Nothing stands still for long in this industry, and threatening to cross a line this week are Abu Dhabi’s borders, a surveyor’s kilt, Italian visitors and construction rockers’ waistlines

The art of leadership

Rob McGregor, the former Apollo Group boss is, it seems, an art lover. So much so that before he departed the company last month, he dispatched an employee to buy some Chinese prints; I gather a five-figure sum changed hands. Now, there’s nothing wrong with spending your own money in whatever way you see fit, of course, and McGregor has done very well down the years as Apollo changed ownership. I wonder, though, how it would have played among the staff at a company where belts have been tightened more than a couple of notches since a refinancing deal this year. I only hope the prints were hung somewhere prominent.

Borderline decision

As Cityscape Dubai draws to a close this week, I hear that one rumour is being passed on quicker than a luxury apartment on the Palm Jumeira. The eyebrow-raising story is that the $20bn bail out loan that Dubai obtained from Abu Dhabi, its oil-rich sister emirate, came with a stinging condition. It is said that Dubai had to agree to cede land to Abu Dhabi. If this is true, it must have been a bitter blow to Dubai, which has no oil and bases its economy largely on real estate and tourism.
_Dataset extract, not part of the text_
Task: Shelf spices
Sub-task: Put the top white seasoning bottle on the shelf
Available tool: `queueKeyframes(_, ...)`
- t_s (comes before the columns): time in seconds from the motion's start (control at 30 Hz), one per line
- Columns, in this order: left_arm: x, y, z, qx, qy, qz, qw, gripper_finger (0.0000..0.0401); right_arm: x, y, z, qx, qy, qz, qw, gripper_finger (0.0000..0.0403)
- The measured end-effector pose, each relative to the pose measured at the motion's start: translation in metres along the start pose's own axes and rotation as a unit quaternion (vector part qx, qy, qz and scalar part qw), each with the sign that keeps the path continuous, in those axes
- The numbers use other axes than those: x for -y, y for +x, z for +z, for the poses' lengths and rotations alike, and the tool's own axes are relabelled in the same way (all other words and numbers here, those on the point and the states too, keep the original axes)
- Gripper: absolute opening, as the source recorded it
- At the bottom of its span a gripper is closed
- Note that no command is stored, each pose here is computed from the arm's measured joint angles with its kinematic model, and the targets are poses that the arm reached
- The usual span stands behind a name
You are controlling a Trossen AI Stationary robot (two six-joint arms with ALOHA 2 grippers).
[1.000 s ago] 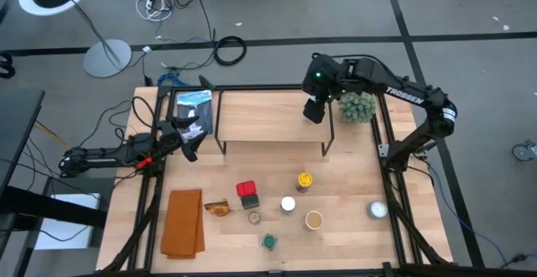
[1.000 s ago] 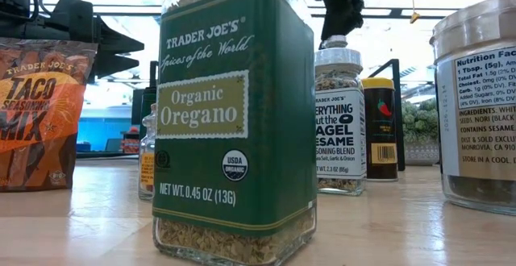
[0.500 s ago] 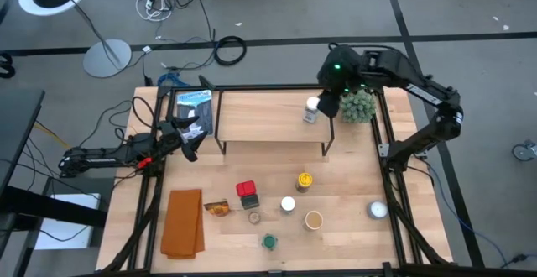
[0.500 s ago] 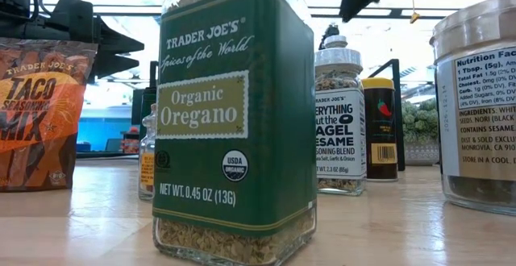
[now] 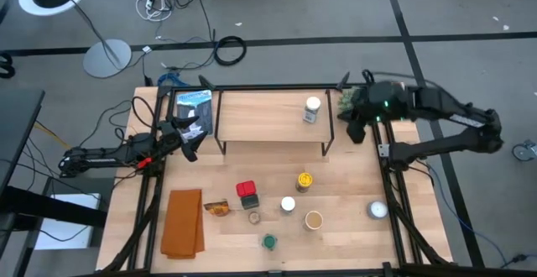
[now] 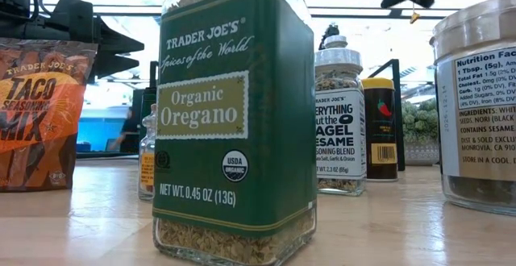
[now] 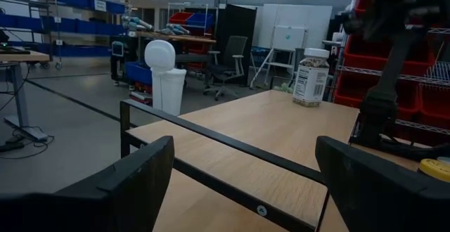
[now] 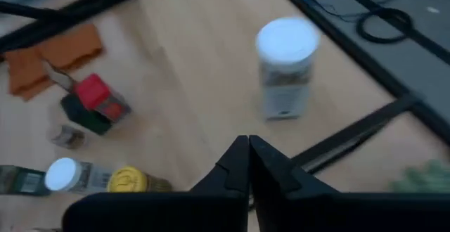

Ancient Scottish joke discovered

One might think the sight of a building surveyor playing the bagpipes in full Scots drag would best be kept behind closed doors. As opposed to being put on show at Trafalgar Square’s fourth plinth last Sunday. Apparently, the besporanned noise polluter was Marc Chapman of Gleeds, who was taking part in artist Antony Gormley’s exhibit, which involves giving a hour’s plinth time to anyone who wants it. As he stood on that lofty platform in high winds, I pray Chapman broke with one particular Scottish tradition …

Meat loaf nirvana

Speaking of impenetrable subjects, I witnessed construction professionals transformed into rock gods as they took to the stage for the second year of the industry’s battle of the bands. Construction Rocks 2009 saw performances from Cyril Sweett’s “Cyril Sonic”, act as well as WSP, with their, ahem, “Wild Sex Party”. The latter elicited whoops from the crowd as they opened the night with a Stereophonics cover. I did note however, that despite the bands’ apparent improvement since last year, the loudest cheer went to the night’s sponsor – the West Cornwall Pasty Company – arriving to deliver its goods. Despite the temptation, this column will, I assure you, resist any rock ’n’ sausage roll based puns.

Deer sir …

The cost of work in construction is obviously a touchy subject in these worst of times, so it was refreshing to see a colleague getting straight to the point. Last week a group of Italian students visited the Constructionarium training facility in Bircham Newton in Norfolk, but this landmark occasion could easily have been derailed by a confirmation email sent to the centre’s Robin Holdsworth by the Italian organiser, Angelo Lorusso. “Most Expensive Robin,” began the possibly auto-translated missive, “How it goes?”

What women want

Commuters and tourists travelling through St Pancras were bemused last Thursday, as more than 100 Emcor construction operatives gathered at the station wearing bright pink hard hats. Spotting a chance to turn the tables, a few passing girls wolf whistled the builders, whose stunt was staged as part of Breast Cancer Care’s awareness month. Asked what would become of the 1,000 specially made fuchsia headpieces, which are to be distributed across 28 Emcor sites, managing director John Matthews joked that the lads were welcome to wear them as long as they liked. Judging by their grins and the female attention they were getting, expect to see pink helmets for some time yet.